== EXERCISE PROMPT ==
Transcribe all of the data, leaving nothing out and changing nothing.

== DATA EXTRACT ==
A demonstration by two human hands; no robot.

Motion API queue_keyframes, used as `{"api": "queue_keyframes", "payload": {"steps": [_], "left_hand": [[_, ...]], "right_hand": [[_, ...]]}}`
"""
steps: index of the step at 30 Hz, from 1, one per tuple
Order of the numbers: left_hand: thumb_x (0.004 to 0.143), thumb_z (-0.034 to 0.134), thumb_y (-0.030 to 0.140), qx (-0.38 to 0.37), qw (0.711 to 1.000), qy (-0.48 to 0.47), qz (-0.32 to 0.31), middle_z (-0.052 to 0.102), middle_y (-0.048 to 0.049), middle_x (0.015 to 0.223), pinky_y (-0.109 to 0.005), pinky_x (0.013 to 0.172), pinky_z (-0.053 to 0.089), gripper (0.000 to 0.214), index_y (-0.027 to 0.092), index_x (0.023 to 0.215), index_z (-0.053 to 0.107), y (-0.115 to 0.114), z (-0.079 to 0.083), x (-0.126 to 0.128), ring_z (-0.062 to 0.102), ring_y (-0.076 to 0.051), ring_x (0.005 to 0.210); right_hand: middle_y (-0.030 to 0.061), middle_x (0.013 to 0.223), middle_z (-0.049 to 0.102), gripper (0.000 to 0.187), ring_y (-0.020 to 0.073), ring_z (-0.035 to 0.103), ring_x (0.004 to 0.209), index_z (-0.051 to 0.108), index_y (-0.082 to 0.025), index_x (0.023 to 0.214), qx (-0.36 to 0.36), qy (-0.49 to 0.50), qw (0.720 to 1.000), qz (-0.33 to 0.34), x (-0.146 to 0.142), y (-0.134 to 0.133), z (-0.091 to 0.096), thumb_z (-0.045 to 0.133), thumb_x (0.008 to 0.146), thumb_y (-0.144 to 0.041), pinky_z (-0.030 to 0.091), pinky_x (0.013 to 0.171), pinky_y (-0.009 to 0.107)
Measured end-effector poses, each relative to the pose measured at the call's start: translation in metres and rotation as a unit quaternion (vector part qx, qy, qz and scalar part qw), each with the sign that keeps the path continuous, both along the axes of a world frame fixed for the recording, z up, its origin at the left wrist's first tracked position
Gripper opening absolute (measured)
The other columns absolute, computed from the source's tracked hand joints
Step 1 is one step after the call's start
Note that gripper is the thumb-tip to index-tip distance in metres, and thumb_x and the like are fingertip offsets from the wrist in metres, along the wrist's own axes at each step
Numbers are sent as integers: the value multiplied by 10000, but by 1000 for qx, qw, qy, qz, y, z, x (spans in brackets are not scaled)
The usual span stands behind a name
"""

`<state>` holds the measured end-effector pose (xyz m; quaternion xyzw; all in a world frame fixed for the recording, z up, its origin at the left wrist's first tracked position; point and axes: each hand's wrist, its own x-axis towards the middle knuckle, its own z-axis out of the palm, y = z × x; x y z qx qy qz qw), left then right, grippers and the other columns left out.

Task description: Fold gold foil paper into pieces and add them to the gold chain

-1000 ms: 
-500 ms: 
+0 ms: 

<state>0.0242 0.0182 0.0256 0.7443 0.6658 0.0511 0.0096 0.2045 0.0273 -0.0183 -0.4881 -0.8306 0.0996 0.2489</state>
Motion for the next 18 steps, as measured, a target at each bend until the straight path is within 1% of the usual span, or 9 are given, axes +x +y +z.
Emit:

== RESPONSE TO THE EXERCISE ==
A demonstration by two human hands; no robot.

Motion API queue_keyframes, used as `{"api": "queue_keyframes", "payload": {"steps": [_], "left_hand": [[_, ...]], "right_hand": [[_, ...]]}}`
"""
steps: index of the step at 30 Hz, from 1, one per tuple
Order of the numbers: left_hand: thumb_x (0.004 to 0.143), thumb_z (-0.034 to 0.134), thumb_y (-0.030 to 0.140), qx (-0.38 to 0.37), qw (0.711 to 1.000), qy (-0.48 to 0.47), qz (-0.32 to 0.31), middle_z (-0.052 to 0.102), middle_y (-0.048 to 0.049), middle_x (0.015 to 0.223), pinky_y (-0.109 to 0.005), pinky_x (0.013 to 0.172), pinky_z (-0.053 to 0.089), gripper (0.000 to 0.214), index_y (-0.027 to 0.092), index_x (0.023 to 0.215), index_z (-0.053 to 0.107), y (-0.115 to 0.114), z (-0.079 to 0.083), x (-0.126 to 0.128), ring_z (-0.062 to 0.102), ring_y (-0.076 to 0.051), ring_x (0.005 to 0.210); right_hand: middle_y (-0.030 to 0.061), middle_x (0.013 to 0.223), middle_z (-0.049 to 0.102), gripper (0.000 to 0.187), ring_y (-0.020 to 0.073), ring_z (-0.035 to 0.103), ring_x (0.004 to 0.209), index_z (-0.051 to 0.108), index_y (-0.082 to 0.025), index_x (0.023 to 0.214), qx (-0.36 to 0.36), qy (-0.49 to 0.50), qw (0.720 to 1.000), qz (-0.33 to 0.34), x (-0.146 to 0.142), y (-0.134 to 0.133), z (-0.091 to 0.096), thumb_z (-0.045 to 0.133), thumb_x (0.008 to 0.146), thumb_y (-0.144 to 0.041), pinky_z (-0.030 to 0.091), pinky_x (0.013 to 0.171), pinky_y (-0.009 to 0.107)
Measured end-effector poses, each relative to the pose measured at the call's start: translation in metres and rotation as a unit quaternion (vector part qx, qy, qz and scalar part qw), each with the sign that keeps the path continuous, both along the axes of a world frame fixed for the recording, z up, its origin at the left wrist's first tracked position
Gripper opening absolute (measured)
The other columns absolute, computed from the source's tracked hand joints
Step 1 is one step after the call's start
Note that gripper is the thumb-tip to index-tip distance in metres, and thumb_x and the like are fingertip offsets from the wrist in metres, along the wrist's own axes at each step
Numbers are sent as integers: the value multiplied by 10000, but by 1000 for qx, qw, qy, qz, y, z, x (spans in brackets are not scaled)
The usual span stands behind a name
"""

`<state>` holds the measured end-effector pose (xyz m; quaternion xyzw; all in a world frame fixed for the recording, z up, its origin at the left wrist's first tracked position; point and axes: each hand's wrist, its own x-axis towards the middle knuckle, its own z-axis out of the palm, y = z × x; x y z qx qy qz qw), left then right, grippers and the other columns left out.

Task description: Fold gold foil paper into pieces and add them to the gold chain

-1000 ms: 
-500 ms: 
+0 ms: 

<state>0.0242 0.0182 0.0256 0.7443 0.6658 0.0511 0.0096 0.2045 0.0273 -0.0183 -0.4881 -0.8306 0.0996 0.2489</state>
Motion for the next 18 steps, as measured, a target at each bend until the straight path is within 1% of the usual span, or 9 are given, axes +x +y +z.
Emit:

A complete answer has now been given.